■ YOUR ASSIGNMENT: Would you return, word for word, the lines of the data below from the line with "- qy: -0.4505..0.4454" through the line with "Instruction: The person", and no others?
BEGIN DATASET SECTION
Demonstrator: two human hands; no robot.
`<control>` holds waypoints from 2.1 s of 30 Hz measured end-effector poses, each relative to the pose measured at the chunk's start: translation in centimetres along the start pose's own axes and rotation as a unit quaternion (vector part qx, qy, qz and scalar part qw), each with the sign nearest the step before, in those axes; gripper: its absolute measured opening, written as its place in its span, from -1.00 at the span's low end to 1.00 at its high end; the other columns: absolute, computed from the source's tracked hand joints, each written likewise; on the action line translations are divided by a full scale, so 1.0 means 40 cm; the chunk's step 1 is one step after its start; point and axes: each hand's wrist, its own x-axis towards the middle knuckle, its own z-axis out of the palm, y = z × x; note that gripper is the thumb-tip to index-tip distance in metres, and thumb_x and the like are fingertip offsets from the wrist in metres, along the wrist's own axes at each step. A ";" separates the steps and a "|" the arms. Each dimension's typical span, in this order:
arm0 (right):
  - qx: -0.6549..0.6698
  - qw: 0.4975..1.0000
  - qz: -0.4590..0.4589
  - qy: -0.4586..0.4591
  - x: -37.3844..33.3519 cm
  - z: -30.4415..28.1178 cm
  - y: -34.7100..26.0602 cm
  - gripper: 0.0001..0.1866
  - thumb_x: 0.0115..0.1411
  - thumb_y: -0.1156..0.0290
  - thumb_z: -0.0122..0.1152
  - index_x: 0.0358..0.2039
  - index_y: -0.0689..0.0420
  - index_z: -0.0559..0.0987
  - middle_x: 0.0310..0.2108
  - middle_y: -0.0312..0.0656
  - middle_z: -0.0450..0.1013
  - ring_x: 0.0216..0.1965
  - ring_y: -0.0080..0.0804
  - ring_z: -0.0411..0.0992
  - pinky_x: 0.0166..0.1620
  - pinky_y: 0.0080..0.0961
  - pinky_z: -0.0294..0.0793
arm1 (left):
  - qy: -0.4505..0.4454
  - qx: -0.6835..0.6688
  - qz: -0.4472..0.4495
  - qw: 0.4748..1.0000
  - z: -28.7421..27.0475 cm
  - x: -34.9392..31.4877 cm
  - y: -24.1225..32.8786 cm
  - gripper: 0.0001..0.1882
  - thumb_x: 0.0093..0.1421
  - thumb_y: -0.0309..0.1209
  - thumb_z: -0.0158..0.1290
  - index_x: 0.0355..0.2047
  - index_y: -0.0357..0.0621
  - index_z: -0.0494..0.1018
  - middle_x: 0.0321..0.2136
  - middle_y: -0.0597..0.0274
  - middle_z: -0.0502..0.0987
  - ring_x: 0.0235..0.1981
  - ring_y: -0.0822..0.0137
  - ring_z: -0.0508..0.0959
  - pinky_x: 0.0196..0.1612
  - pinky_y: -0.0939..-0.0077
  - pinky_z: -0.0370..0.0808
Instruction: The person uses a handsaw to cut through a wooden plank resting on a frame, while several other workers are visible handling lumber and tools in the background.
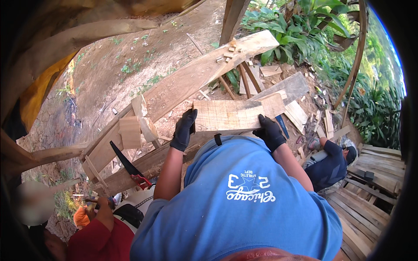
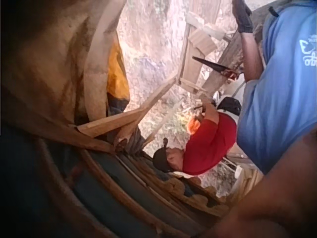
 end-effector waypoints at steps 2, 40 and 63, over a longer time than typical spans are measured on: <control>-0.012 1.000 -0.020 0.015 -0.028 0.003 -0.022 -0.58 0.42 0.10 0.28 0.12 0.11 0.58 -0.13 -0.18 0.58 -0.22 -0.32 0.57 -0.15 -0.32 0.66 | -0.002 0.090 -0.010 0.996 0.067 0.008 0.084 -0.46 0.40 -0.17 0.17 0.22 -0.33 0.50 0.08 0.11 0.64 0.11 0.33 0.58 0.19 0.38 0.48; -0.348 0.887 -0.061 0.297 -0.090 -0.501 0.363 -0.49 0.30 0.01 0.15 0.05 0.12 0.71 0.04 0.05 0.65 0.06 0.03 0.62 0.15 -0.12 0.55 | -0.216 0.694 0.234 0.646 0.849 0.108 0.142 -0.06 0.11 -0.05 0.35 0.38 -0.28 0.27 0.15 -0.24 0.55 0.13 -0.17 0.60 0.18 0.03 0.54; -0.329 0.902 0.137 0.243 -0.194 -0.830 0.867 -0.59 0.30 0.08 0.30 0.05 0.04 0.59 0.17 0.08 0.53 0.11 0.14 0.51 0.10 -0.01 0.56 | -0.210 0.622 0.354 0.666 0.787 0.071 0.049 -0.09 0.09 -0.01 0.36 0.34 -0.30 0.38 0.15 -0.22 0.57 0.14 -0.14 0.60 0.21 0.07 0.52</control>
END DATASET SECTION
■ THE ANSWER:
  - qy: -0.4505..0.4454
  - qx: -0.6835..0.6688
  - qz: -0.4472..0.4495
  - qw: 0.4748..1.0000
  - z: -28.7421..27.0475 cm
  - x: -34.9392..31.4877 cm
  - y: -24.1225..32.8786 cm
  - gripper: 0.0001..0.1882
  - thumb_x: 0.0093..0.1421
  - thumb_y: -0.0309..0.1209
  - thumb_z: -0.0158..0.1290
  - index_x: 0.0355..0.2047
  - index_y: -0.0357..0.0621
  - index_z: -0.0494..0.1018
  - middle_x: 0.0321..0.2136
  - middle_y: -0.0597..0.0274
  - middle_z: -0.0502..0.0987
  - ring_x: 0.0235..0.1981
  - ring_y: -0.0822..0.0137
  - ring_z: -0.0508..0.0959
  - pinky_x: 0.0196..0.1612
  - pinky_y: -0.0939..-0.0077
  - pinky_z: -0.0370..0.0808
Instruction: The person uses a handsaw to cut through a wooden plank resting on a frame, while several other workers are visible handling lumber and tools in the background.

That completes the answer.